Pour la construction de ce canal, l'administration centrale a fourni des chiffres inexacts. Elle a estimé le coût du canal à 34 milliards. C'est une erreur. Les données les plus récentes de la technique indiquent que le coût d'un canal interocéanique avec 13 mètres de tirant d'eau et 6 écluses doubles sur chaque versant et un plafond de 50 mètres s'élèverait seulement à 9 milliards 310 millions. En y ajoutant 100 millions de frais d'étude, 900 millions d'intérêts intercalaires, nous arrivons à un total de 11 milliards, soit 23 milliards de moins que le totaI de l'administration qui a appliqué ses formules à un projet vieux de vingt ans.
Le canal des Deux-Mers est parfaitement réalisable et les recettes de divers ordres: trafic, électricité, irrigation, lui assureront une rentabilité certaine. Le gouvernement ne peut pas continuer à sacrifier une œuvre de prospérité et de défense nationales alors qu'il n'a pas hésité à souscrire au Transsaharien et l'aménagement du Rhône.

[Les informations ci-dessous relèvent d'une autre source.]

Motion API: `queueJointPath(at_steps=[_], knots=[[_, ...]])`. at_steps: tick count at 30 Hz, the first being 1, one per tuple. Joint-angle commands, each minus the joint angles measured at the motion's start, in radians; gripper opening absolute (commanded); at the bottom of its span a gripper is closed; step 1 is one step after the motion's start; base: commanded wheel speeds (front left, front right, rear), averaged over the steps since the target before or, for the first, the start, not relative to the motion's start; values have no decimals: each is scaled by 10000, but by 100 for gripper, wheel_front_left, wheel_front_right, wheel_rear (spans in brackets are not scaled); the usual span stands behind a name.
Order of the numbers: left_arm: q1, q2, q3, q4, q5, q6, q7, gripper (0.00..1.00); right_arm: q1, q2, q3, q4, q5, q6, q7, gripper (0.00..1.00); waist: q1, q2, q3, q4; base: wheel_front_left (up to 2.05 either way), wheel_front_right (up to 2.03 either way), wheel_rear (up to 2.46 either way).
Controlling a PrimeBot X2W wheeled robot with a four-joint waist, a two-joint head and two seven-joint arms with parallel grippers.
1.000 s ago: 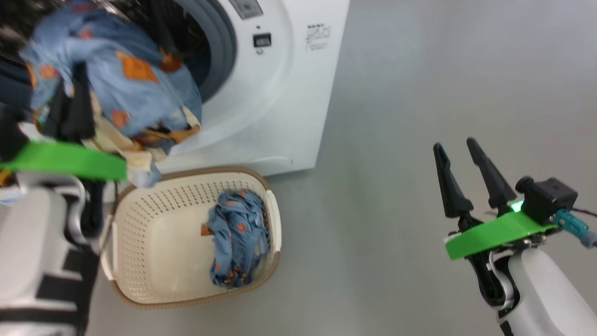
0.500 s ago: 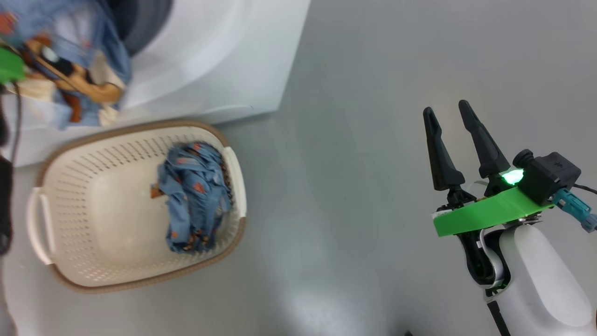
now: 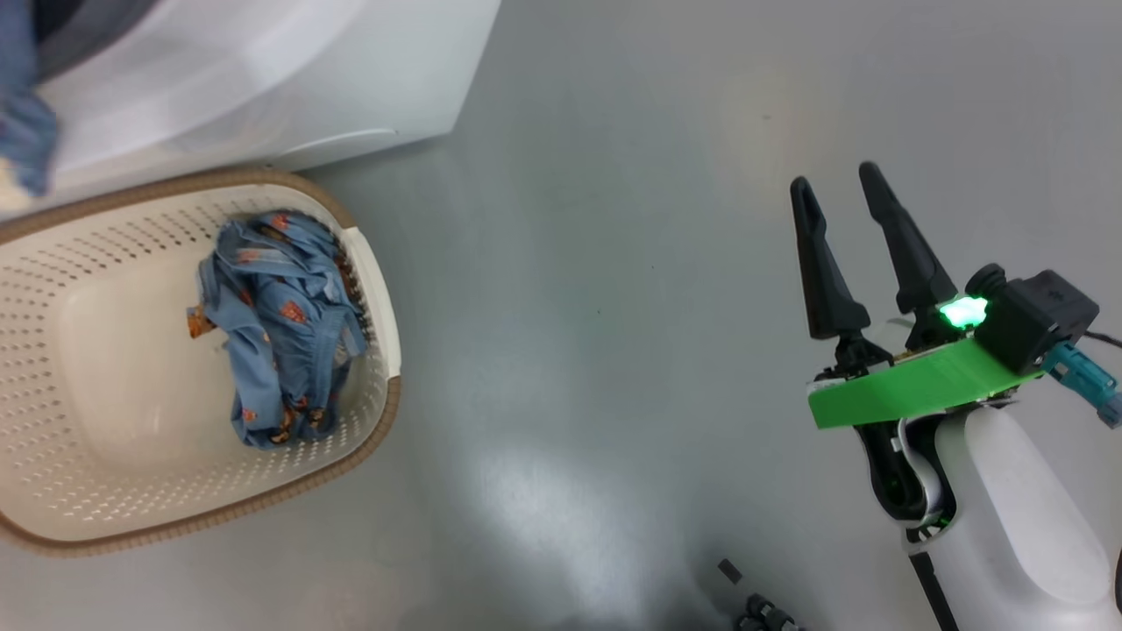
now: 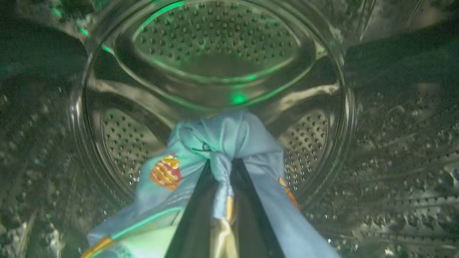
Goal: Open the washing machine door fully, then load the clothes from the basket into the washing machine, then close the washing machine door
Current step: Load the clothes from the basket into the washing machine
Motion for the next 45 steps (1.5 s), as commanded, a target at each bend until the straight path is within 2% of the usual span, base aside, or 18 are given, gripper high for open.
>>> queueJointPath(at_steps=[1,3,4,5,12,20,31,45], knots=[[-162,427,326,-638,300,73,-59,0,37,-9,113,-274,-107,58,-80,100,0,0,200,-116,0,0,0],[20,214,818,-1179,629,37,-59,1,21,13,97,-293,-112,58,-80,100,0,0,252,-113,0,0,0],[141,85,975,-1118,735,-3,-59,93,28,21,79,-283,-121,58,-80,100,0,0,243,-92,0,0,0],[288,-24,1015,-826,839,-55,-60,100,45,29,70,-259,-128,58,-80,100,0,0,219,-66,0,0,0],[520,-505,803,1423,1222,-437,-60,100,-18,69,167,-110,-140,58,-80,100,0,0,-32,153,0,0,0],[970,-753,725,2153,1347,-647,-60,100,-69,91,230,116,-69,58,-80,100,0,0,-735,352,0,0,0],[2769,-1250,688,1358,1347,-782,-60,100,24,-12,201,438,156,58,-80,100,0,0,-2170,807,0,0,0],[6176,-1770,519,-768,1198,-803,-60,100,561,-264,89,792,320,58,-80,100,0,0,-3924,1341,0,0,0]])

La mauvaise foi ou l'erreur ne pourront pas plus longtemps voiler la vérité. L'opinion publique réclame la construction du canal des Deux-Mers. Elle se fera. Sous le bénéfice de ces observations, je demande au conseil général de nommer une commission de deux ou trois membres pour se mettre en rapport avec les délégués des conseils généraux des départements intéressés à la création de ce canal pour une étude et une action commune en vue de la réussite de cette grande œuvre qui augmentera la richesse de nos régions et celle de la France.

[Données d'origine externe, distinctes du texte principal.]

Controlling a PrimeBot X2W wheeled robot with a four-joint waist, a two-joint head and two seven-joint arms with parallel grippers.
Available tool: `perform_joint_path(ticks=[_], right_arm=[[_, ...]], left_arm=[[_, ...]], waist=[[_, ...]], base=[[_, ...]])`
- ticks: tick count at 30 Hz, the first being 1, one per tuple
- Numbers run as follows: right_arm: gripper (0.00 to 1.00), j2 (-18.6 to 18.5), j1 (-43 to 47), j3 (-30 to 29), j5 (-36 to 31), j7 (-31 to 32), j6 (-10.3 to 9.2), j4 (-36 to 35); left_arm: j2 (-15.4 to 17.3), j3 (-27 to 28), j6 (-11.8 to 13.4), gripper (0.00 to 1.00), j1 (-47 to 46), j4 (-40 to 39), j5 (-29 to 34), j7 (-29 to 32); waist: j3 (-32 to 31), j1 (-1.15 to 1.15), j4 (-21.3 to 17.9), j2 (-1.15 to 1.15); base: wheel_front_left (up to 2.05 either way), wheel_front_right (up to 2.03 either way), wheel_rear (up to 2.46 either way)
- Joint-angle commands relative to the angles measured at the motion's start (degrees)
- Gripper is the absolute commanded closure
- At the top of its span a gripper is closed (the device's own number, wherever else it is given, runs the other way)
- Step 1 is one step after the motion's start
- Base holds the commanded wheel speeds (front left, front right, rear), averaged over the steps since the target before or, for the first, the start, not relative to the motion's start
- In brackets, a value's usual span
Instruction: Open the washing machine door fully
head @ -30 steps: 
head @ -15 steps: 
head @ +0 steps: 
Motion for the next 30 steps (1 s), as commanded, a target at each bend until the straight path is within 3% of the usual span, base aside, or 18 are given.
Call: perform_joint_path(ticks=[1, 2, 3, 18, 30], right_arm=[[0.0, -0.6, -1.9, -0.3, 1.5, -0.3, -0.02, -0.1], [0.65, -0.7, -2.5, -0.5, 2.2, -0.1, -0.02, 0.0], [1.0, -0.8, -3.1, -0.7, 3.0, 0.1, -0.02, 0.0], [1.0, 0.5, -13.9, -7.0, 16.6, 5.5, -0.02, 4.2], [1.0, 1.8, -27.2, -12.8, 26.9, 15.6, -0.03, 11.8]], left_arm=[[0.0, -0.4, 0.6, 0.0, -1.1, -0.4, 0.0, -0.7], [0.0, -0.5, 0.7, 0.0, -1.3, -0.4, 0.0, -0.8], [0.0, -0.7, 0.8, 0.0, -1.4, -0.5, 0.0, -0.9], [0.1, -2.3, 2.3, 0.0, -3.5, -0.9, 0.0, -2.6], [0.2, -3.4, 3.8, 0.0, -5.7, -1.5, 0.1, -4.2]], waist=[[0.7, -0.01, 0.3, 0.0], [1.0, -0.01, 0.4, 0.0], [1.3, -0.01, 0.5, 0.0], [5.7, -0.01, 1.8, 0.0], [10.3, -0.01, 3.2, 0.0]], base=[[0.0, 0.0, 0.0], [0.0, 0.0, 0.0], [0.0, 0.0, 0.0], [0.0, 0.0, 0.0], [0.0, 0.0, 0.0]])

Faisons la part du sentiment politique. Il n'en reste pas moins que ce vœu est une sorte de synthèse de la question. En examinant les longues tribulations du projet du canal des Deux-Mers, la mort de son apôtre: Verstraët qui lui consacra vainement, avec sa vie, sa fortune et sa foi. M. Rondet-Saint, directeur de la Ligue maritime et coloniale, écrivait naguère ces lignes: "Quand de la solution d'un si important problème dépend l'avenir économique et maritime d'une nation et que cette nation ne parvient pas, sachant cela, à aborder non pas l'exécution, mais l'examen pratique d'un problème d'une telle importance pour elle, cela est signe de décadence." Souhaitons que cela n'ait été, jusqu'à présent, que signe de prudence...

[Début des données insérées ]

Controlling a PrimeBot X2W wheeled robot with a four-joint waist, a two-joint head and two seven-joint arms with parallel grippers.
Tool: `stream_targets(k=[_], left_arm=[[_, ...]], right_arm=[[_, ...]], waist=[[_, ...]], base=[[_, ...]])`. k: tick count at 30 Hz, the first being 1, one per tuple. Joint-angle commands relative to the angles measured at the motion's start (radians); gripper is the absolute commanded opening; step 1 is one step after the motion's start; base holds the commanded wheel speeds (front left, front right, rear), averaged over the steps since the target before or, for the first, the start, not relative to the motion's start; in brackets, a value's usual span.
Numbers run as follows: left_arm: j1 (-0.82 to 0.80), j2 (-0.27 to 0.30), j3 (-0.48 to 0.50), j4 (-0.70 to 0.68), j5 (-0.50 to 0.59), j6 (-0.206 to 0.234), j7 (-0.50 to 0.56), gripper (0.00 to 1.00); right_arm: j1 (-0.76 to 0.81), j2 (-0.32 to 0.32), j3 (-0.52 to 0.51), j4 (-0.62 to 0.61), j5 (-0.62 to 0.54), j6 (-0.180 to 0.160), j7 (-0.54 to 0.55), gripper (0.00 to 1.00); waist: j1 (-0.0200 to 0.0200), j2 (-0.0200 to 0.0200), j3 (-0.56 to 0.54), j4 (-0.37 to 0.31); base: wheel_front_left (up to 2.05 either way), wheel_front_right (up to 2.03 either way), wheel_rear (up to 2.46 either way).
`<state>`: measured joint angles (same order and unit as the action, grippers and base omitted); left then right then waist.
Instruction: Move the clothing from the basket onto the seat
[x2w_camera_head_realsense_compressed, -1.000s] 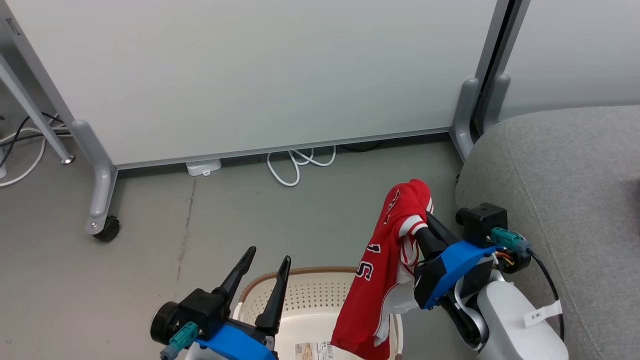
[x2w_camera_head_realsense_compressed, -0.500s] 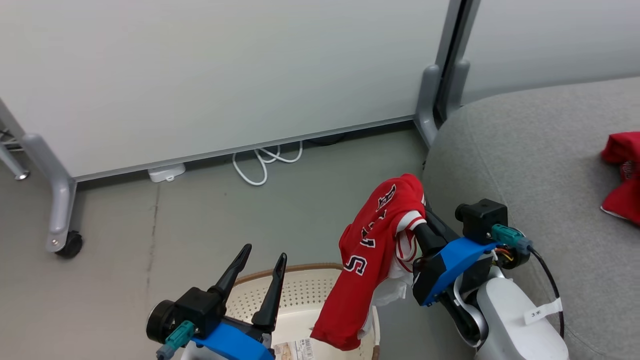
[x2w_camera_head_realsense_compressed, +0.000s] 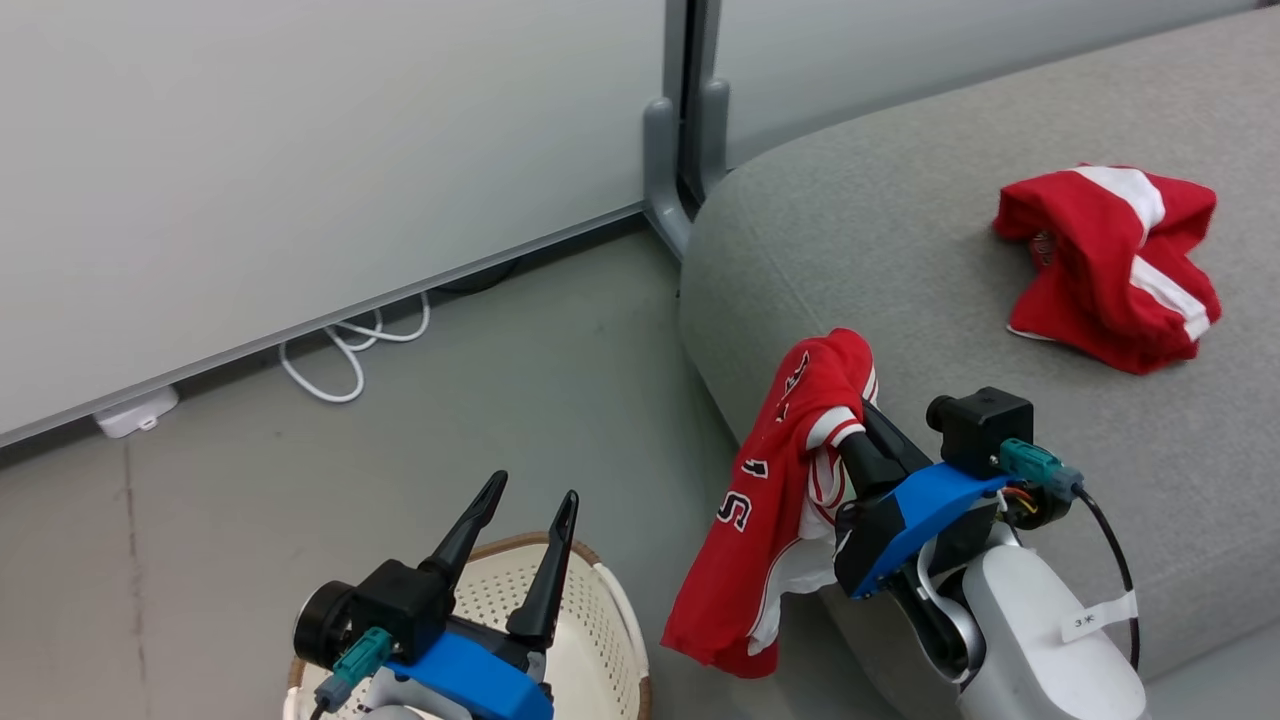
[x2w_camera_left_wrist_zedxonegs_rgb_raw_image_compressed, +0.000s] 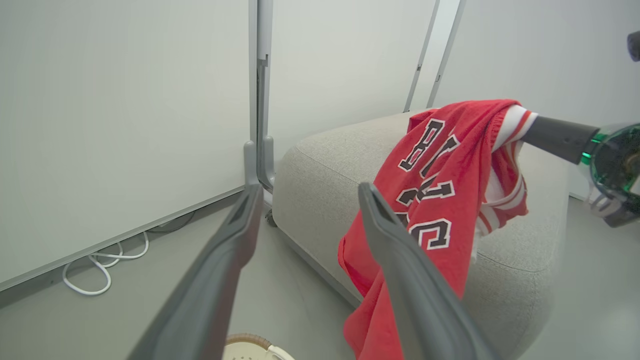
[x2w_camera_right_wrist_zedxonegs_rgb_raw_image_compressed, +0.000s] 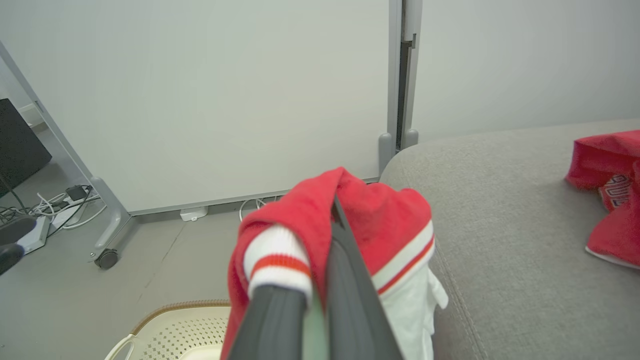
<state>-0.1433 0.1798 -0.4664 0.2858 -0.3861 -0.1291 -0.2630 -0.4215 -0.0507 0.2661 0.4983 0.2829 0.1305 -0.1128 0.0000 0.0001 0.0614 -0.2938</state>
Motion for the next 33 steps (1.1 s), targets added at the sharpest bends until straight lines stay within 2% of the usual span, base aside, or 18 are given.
stream_targets(k=[1, 17, 33], left_arm=[[-0.014, 0.005, 0.001, -0.003, 0.004, -0.001, -0.003, 1.00], [-0.027, 0.023, -0.003, 0.003, 0.003, -0.001, -0.003, 1.00], [-0.077, 0.036, -0.057, 0.027, -0.018, -0.002, -0.003, 1.00]], right_arm=[[-0.001, 0.001, -0.002, -0.002, 0.000, 0.000, -0.005, 0.00], [0.005, 0.001, -0.006, 0.003, 0.021, 0.000, -0.024, 0.00], [0.031, 0.001, -0.050, -0.015, 0.013, 0.000, -0.035, 0.00]], waist=[[0.0000, -0.0001, 0.012, -0.060], [0.0000, -0.0001, 0.038, -0.240], [0.0000, -0.0001, 0.052, -0.256]], base=[[0.00, 0.00, 0.00], [0.00, 0.00, 0.00], [0.00, 0.00, 0.00]])
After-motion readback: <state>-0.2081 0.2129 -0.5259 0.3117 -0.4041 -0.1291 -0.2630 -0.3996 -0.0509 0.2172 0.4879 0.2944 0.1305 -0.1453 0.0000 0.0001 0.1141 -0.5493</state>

Les arguments et les opinions cités dans cet article paraissent devoir toucher l'homme qui garde au coeur l'amour de sa patrie et souhaite sa grandeur. En tout cas, ceux de qui dépend le rejet ou l'acceptation du projet du canal des Deux-Mers, quelles que soient la réserve et l'objectivité nécessaires qu'ils apporteront à leur examen, devraient aussi avoir présente à la mémoire, comme un symbole, la saisissante formule d'un de nos plus grands savants, Georges Claude: "Il ne faut pas regarder l'avenir avec les yeux du passé."